Assistant Professor at Institute for Science and Technology Studies Shahid Beheshti University

10.30465/ps.2024.49093.1729

Abstract

In many cases, pseudosciences are developed by people who have scientific credit. Therefore, the importance of recognizing pseudoscience from proto-science and bad science is acknowledged in the recent literature about the Demarcation problem. By emphasizing this point, this paper focuses on what makes difference between pseudoscience and legitimate or fruitful scientific dissents. To suggest an answer, I appeal to Solomon’s social empiricism and her decision vector model. She defines a decision vector as everything that affects the output of a decision. Decision vectors include social, political, theoretical, or empirical factors that in a social level facilitate or hinder the development of a theory in a scientific society. Solomon employs this concept to suggest a normative framework for distribution of research efforts.

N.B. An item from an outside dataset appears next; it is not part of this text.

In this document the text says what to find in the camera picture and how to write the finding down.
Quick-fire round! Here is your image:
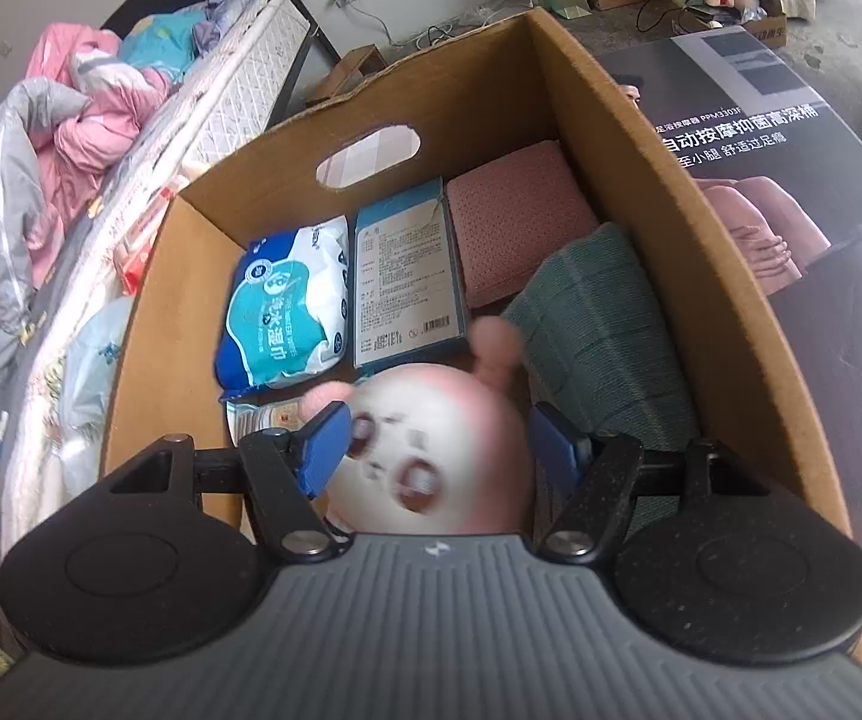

According to this framework, a scientific dissent is useful for scientific progress, if the distribution of research efforts is proportional to the empirical success of all rival theories. By applying this framework to the case of Lysenkoism, I explore the implications of Solomon’s model for the problem of differentiating usual scientific dissents from pseudoscience. Then, I discuss the advantages of this analysis over the other theories of pseudoscience.